**Collected material:**
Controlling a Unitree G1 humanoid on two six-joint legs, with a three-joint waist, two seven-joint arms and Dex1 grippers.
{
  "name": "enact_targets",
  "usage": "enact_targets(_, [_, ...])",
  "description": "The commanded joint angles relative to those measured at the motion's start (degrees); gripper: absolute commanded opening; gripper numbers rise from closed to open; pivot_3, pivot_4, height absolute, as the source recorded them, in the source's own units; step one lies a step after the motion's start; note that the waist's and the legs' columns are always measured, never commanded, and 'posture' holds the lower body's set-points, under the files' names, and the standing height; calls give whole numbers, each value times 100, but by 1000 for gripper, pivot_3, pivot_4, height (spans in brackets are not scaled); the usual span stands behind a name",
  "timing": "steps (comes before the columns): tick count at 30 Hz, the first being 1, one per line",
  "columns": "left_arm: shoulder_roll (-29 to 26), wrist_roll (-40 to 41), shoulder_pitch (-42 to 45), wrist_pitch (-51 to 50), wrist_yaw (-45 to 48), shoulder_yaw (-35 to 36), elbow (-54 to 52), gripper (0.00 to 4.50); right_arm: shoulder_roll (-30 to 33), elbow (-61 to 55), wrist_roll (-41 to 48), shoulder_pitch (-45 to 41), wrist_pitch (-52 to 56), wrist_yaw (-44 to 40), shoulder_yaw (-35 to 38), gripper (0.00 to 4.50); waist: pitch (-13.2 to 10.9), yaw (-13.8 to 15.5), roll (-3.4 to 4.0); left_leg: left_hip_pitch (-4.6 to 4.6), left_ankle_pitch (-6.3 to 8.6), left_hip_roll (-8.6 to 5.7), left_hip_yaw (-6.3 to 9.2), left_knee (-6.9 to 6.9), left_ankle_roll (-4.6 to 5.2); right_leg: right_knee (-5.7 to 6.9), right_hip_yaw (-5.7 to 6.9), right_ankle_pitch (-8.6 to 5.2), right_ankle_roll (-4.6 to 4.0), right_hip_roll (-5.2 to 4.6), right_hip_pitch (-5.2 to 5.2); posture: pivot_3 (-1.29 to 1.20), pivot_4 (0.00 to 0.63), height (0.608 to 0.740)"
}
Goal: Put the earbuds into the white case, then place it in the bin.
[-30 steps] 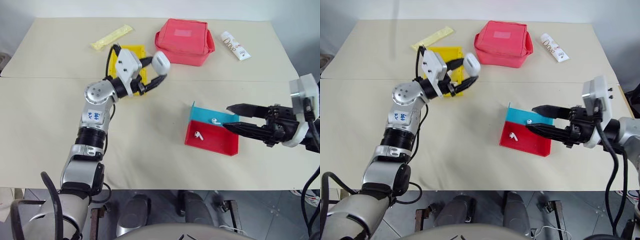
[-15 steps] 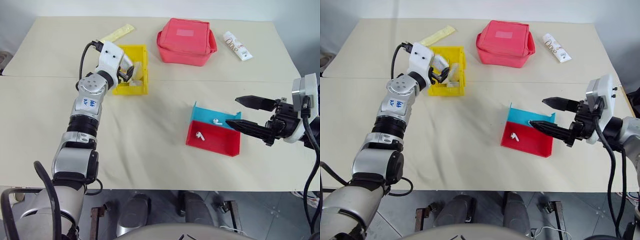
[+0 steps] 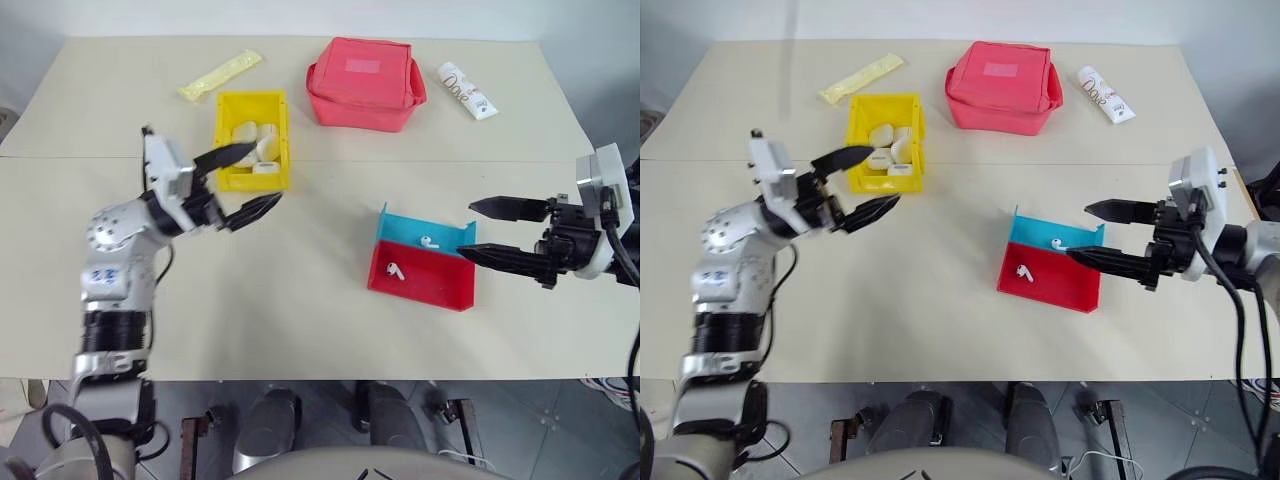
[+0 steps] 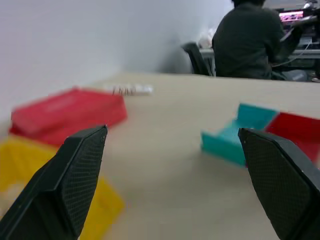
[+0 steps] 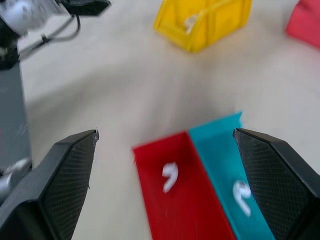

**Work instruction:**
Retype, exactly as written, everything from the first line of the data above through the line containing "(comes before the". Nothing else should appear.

**Answer:**
Controlling a Unitree G1 humanoid on two six-joint legs, with a three-joint waist, two seven-joint arms and Dex1 grippers.
{
  "name": "enact_targets",
  "usage": "enact_targets(_, [_, ...])",
  "description": "The commanded joint angles relative to those measured at the motion's start (degrees); gripper: absolute commanded opening; gripper numbers rise from closed to open; pivot_3, pivot_4, height absolute, as the source recorded them, in the source's own units; step one lies a step after the motion's start; note that the waist's and the legs' columns are always measured, never commanded, and 'posture' holds the lower body's set-points, under the files' names, and the standing height; calls give whole numbers, each value times 100, but by 1000 for gripper, pivot_3, pivot_4, height (spans in brackets are not scaled); the usual span stands behind a name",
  "timing": "steps (comes before the columns): tick count at 30 Hz, the first being 1, one per line",

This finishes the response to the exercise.